On to the question of whether the franchise is doing harm. Some will no doubt accuse me of taking it all much too seriously by even posing the question, but I think it's one worth asking. While there have been legitimate questions raised about the violent content of the Clone Wars series, an occasional cartoon episode seems fairly benign; I'm here thinking more of the machine-centric SW video games. And I'm going to assume that, while a certain, moderate amount of gaming can also be benign, it's usually harmful to some degree, and pretty much never a source of societal good. Spending hours on end zapping Trade Federation droids or going on MMORPG hunts isn't likely to ever help anyone, besides the paychecks of those pushing the product.
Of course, that argument doesn't just go for SW games. The first Matrix movie celebrated humans unplugging from machines, but the third film suggested, Brave New World-style, that an enlightened digital regime might be best for the ignorant, enslaved masses, and sometime between those two productions the Wachowskis realized that they could make large sums of money by urging humans to plug into machines. One further wonders what Tolkien would have thought of LotR games, and some of us may wish that Rowling had insisted upon a no-video games clause in her extremely lucrative WB film contract. Perhaps even more dispiriting were the marketing tie-in games to Philip Pullman's The Golden Compass, as the third book in that series presents a very strong and explicit argument for living one's own life to the fullest, and it's hard to see where guiding a sprite version of Lyra around a digital maze fits into such a scheme. So if Star Wars isn't a blameless mulitmedia franchise, it's certainly not the only one.

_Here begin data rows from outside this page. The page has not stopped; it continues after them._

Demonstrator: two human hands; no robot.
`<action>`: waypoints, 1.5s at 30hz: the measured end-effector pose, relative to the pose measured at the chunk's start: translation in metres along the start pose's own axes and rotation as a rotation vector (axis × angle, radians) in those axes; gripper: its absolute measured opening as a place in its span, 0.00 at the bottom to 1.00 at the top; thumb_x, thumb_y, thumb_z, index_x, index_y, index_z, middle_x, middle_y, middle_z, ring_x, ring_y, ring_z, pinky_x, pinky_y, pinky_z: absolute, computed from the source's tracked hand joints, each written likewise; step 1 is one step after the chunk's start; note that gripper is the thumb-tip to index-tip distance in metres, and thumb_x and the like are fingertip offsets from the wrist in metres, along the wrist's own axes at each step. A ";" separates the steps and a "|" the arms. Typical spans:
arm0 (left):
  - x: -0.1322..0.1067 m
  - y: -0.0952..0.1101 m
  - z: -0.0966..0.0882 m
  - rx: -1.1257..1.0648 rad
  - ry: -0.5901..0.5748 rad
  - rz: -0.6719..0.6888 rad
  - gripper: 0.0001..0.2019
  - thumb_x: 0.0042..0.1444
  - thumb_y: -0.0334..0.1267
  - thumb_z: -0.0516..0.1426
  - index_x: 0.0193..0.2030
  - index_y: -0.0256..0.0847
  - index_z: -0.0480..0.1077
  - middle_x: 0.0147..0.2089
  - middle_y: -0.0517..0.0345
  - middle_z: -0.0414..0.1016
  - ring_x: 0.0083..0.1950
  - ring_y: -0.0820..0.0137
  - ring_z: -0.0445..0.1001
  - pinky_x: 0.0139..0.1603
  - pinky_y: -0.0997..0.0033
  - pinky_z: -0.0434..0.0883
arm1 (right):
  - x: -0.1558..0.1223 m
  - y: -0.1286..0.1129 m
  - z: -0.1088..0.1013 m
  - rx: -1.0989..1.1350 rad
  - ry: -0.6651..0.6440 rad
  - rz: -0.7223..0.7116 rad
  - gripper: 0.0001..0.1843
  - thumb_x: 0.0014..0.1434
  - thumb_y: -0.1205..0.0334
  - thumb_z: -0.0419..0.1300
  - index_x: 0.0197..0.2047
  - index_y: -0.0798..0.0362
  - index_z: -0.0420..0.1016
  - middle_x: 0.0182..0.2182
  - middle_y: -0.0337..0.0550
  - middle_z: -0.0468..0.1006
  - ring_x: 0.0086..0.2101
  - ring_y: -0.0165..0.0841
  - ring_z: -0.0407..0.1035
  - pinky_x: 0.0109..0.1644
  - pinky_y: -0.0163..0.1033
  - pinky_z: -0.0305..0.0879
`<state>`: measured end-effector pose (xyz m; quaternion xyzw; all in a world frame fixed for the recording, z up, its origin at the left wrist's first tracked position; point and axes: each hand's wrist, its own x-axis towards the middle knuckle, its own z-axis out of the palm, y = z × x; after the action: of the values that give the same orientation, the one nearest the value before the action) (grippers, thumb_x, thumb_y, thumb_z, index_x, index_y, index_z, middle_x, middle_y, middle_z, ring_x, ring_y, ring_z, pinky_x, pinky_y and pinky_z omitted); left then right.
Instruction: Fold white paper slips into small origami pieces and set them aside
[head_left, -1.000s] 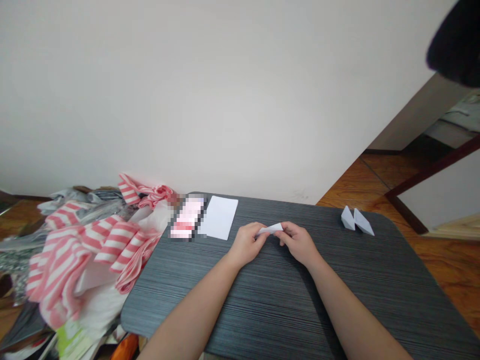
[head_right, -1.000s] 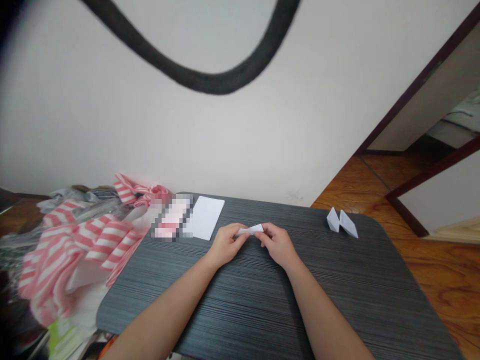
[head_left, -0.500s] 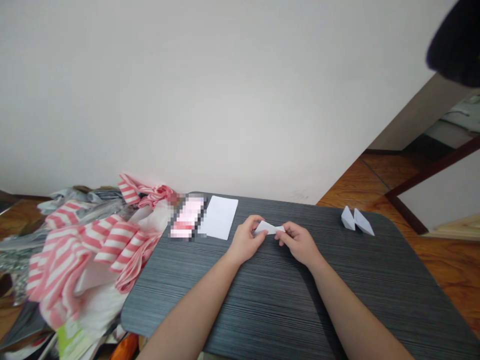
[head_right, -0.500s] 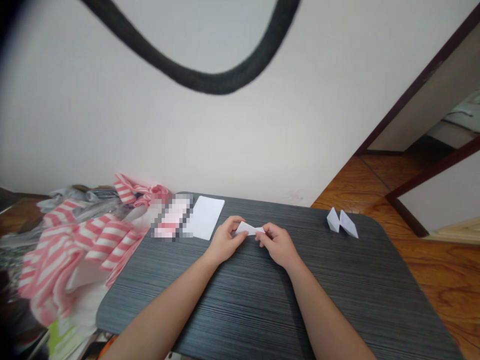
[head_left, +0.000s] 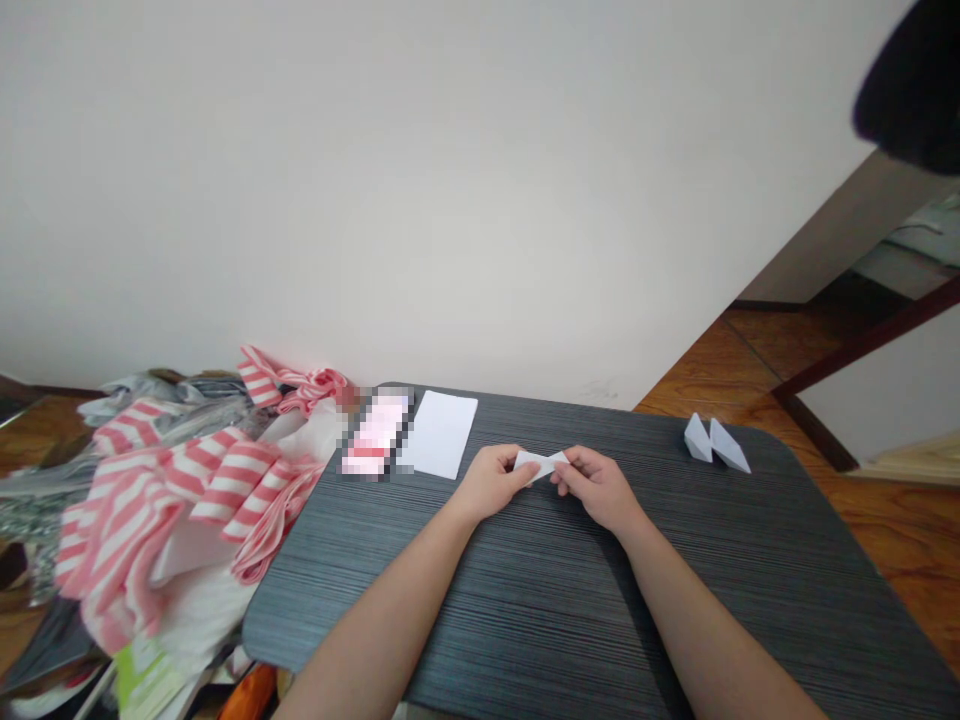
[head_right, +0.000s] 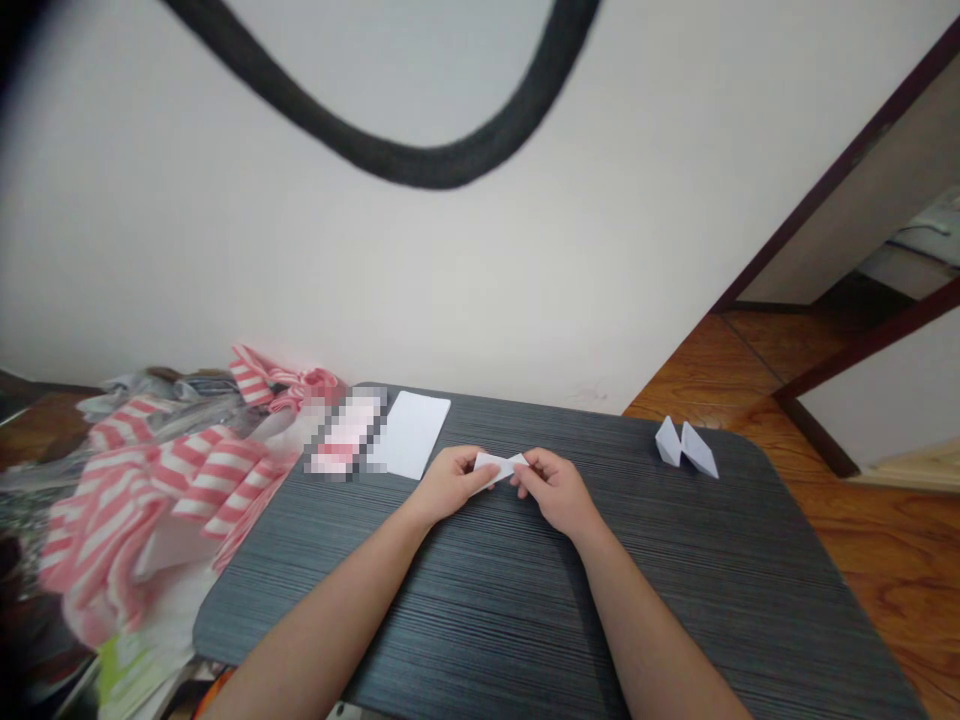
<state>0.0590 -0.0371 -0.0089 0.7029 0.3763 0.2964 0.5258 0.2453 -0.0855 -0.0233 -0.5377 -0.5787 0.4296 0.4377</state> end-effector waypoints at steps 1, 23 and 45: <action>0.000 0.001 0.000 -0.009 -0.004 -0.003 0.14 0.54 0.45 0.53 0.30 0.35 0.70 0.25 0.59 0.71 0.26 0.76 0.66 0.26 0.78 0.61 | 0.000 0.000 0.000 0.004 -0.007 0.002 0.10 0.58 0.58 0.55 0.31 0.54 0.69 0.25 0.40 0.75 0.23 0.28 0.67 0.30 0.34 0.62; 0.000 0.003 -0.003 -0.052 -0.047 -0.055 0.16 0.54 0.46 0.52 0.33 0.35 0.73 0.30 0.54 0.76 0.30 0.72 0.71 0.30 0.76 0.65 | 0.001 0.002 0.004 0.029 0.039 -0.129 0.09 0.56 0.59 0.57 0.38 0.53 0.75 0.27 0.43 0.75 0.22 0.28 0.65 0.24 0.34 0.62; 0.001 0.000 -0.003 -0.061 -0.044 -0.069 0.14 0.53 0.44 0.53 0.33 0.35 0.73 0.31 0.53 0.77 0.31 0.71 0.72 0.32 0.75 0.66 | 0.001 -0.005 0.001 -0.096 0.002 -0.210 0.08 0.57 0.64 0.55 0.35 0.51 0.76 0.28 0.43 0.74 0.25 0.30 0.68 0.25 0.35 0.66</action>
<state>0.0571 -0.0342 -0.0075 0.6795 0.3792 0.2739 0.5651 0.2429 -0.0849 -0.0192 -0.4948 -0.6513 0.3526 0.4546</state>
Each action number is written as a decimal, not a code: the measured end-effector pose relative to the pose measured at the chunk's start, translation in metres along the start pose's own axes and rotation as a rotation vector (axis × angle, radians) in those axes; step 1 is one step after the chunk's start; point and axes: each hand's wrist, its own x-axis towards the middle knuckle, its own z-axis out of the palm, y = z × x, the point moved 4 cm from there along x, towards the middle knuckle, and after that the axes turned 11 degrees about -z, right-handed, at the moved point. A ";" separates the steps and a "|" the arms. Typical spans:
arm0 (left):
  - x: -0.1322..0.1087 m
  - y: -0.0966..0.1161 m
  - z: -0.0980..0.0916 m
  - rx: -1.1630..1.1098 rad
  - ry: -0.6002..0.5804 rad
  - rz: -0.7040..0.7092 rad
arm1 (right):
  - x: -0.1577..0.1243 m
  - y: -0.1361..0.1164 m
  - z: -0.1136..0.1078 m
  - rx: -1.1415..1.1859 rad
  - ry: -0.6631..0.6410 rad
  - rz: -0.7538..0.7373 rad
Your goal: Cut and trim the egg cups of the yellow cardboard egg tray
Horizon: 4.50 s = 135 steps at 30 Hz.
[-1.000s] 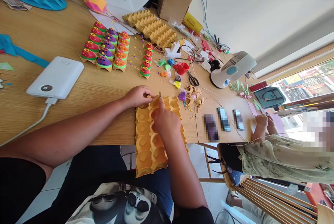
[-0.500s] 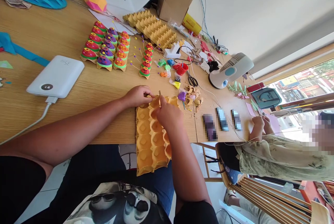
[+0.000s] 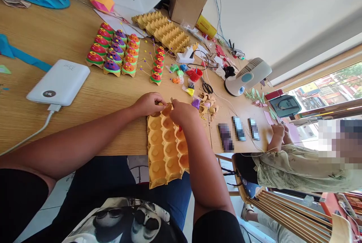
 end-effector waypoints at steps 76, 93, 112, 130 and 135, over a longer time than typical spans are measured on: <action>0.001 0.000 0.001 0.030 0.048 0.018 | -0.042 -0.027 0.014 -0.189 0.240 0.053; 0.000 0.000 0.001 0.029 0.033 0.002 | -0.041 -0.033 0.016 -0.194 0.241 0.074; 0.000 -0.001 0.001 0.024 0.040 -0.007 | -0.041 -0.039 0.012 -0.194 0.207 0.068; 0.000 -0.001 0.000 0.036 0.032 0.015 | -0.015 -0.033 0.015 -0.149 0.239 0.059; 0.003 -0.003 0.003 0.020 0.010 0.034 | -0.031 -0.021 0.030 -0.124 0.276 0.070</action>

Still, there was a time when Star Wars' heroes extolled wonder and awe at the natural order of the universe, urged the unplugging from such machines as guided-missile viewers, and when Lucas saw fit to end his technologically-infused and mechanically innovative franchise with a firelit dance in a massive, unspoilt forest. Now we get Jedi skyscrapers with no plants in sight, endless parades of minor variations upon the same old starship models for us to pilot and blow up while staring at their computer screens, and a digital MMORPG set thousands of years before Anakin was a twinkle in Palps' eye.
So, to conclude: all bitching about the acting and Jar-Jar appearances in the PT aside, has the franchise's magic run out?